---- Supplied material

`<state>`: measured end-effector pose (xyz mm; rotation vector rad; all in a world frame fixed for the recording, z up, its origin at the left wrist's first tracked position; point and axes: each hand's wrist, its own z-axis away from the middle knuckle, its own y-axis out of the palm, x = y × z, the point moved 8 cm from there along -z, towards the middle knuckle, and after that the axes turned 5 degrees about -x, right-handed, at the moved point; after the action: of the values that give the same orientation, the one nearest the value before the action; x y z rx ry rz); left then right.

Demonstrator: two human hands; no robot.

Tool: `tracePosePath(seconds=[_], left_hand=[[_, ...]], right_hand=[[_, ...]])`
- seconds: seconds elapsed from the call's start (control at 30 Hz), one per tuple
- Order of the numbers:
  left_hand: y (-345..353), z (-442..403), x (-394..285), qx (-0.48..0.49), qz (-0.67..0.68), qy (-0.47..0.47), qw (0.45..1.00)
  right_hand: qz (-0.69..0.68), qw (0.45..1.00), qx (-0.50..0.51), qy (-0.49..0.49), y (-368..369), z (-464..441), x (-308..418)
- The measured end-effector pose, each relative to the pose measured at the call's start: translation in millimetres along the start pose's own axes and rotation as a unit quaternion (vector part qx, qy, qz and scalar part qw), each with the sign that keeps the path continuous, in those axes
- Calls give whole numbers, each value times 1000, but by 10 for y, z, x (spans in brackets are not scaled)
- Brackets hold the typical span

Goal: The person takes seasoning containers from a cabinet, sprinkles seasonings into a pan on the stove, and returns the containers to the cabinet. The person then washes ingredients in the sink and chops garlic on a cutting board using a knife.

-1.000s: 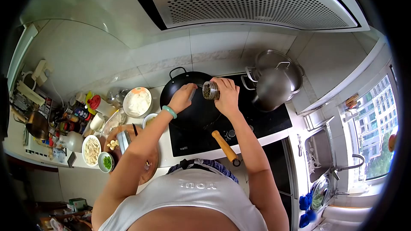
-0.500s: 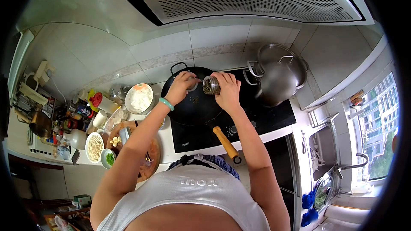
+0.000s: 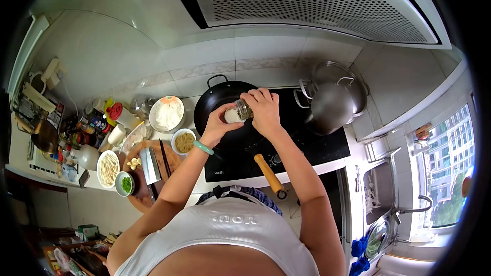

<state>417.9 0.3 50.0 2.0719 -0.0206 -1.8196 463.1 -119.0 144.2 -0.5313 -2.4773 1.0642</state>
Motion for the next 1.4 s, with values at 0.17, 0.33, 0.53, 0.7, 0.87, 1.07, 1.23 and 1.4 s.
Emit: tracePosePath(seconds=[0.17, 0.33, 0.53, 0.7, 0.87, 1.07, 1.23, 1.4], left_hand=[[128, 113, -542, -27, -22, 69, 997], [100, 26, -374, -31, -30, 56, 998], [110, 19, -377, -23, -51, 71, 996], [92, -11, -319, -2, -60, 46, 997], [38, -63, -245, 31, -35, 45, 998], [-54, -181, -445, 29, -350, 150, 924], [59, -335, -310, 129, -576, 257, 765], [-200, -458, -234, -10, -478, 124, 870]], right_hand=[[72, 995, -18, -65, -427, -240, 351], [69, 995, -1, -75, -283, -216, 253], [17, 1000, 7, -23, -254, -195, 113], [-91, 987, 28, 128, -56, -47, -208], [-197, 958, 42, 206, 148, 137, -463], [-323, 907, 44, 267, 233, 306, -652], [-341, 899, 33, 274, 154, 420, -738], [-354, 893, 39, 276, 119, 545, -780]])
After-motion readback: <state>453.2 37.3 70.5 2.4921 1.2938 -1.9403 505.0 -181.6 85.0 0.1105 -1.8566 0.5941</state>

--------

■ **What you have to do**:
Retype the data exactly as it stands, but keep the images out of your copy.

■ **Task result**:
`<state>`: measured end-effector pose (xyz mm; rotation vector rad; all in a world frame fixed for the recording, z up, its origin at the left wrist's first tracked position; point and axes: each hand's wrist, its own z-axis away from the middle knuckle, its own y-axis out of the palm, x = y × z, the point moved 8 cm from there along -z, towards the middle knuckle, and after that the axes turned 5 degrees about -x, right-handed, at the moved point; after the action: of the values that give the same orientation, the one nearest the value before the action; x y z rx ry rz); left then right.

Demonstrator: two human hands; no robot.

Tool: `tracePosePath(seconds=[_], left_hand=[[_, ...]], right_hand=[[_, ...]])`
- seconds: seconds elapsed from the call's start (control at 30 Hz), one per tuple
- Order of the numbers:
  left_hand: y (-345..353), z (-442..403), x (-394..285), qx (-0.48..0.49), qz (-0.67..0.68), qy (-0.47..0.47), qw (0.45..1.00)
  right_hand: qz (-0.69..0.68), qw (0.45..1.00), qx (-0.50..0.51), qy (-0.49..0.49), y (-368..369), z (-464..441), x (-308..418)
- The measured end-effector pose, each relative to the pose measured at the call's start: translation in millimetres along the start pose's own axes and rotation as a unit quaternion (vector part qx, qy, qz and scalar part qw), each with the sign that keeps the path continuous, in those axes
- Calls give whole numbers, each value times 1000, but by 10 for y, z, x (spans in brackets are not scaled)
- Brackets hold the typical span

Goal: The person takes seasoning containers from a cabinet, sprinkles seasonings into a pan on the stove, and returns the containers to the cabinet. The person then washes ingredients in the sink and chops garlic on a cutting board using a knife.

-1.000s: 
-0.500s: 
+0.000s: 

<state>417.9 0.3 50.0 2.0719 -0.0206 -1.8196 463.1 -119.0 144.2 -0.5313 -2.4773 1.0642</state>
Motion for the next 1.4 s, with values at 0.17, 0.33, 0.53, 0.7, 0.87, 1.07, 1.23 and 1.4 s.
Emit: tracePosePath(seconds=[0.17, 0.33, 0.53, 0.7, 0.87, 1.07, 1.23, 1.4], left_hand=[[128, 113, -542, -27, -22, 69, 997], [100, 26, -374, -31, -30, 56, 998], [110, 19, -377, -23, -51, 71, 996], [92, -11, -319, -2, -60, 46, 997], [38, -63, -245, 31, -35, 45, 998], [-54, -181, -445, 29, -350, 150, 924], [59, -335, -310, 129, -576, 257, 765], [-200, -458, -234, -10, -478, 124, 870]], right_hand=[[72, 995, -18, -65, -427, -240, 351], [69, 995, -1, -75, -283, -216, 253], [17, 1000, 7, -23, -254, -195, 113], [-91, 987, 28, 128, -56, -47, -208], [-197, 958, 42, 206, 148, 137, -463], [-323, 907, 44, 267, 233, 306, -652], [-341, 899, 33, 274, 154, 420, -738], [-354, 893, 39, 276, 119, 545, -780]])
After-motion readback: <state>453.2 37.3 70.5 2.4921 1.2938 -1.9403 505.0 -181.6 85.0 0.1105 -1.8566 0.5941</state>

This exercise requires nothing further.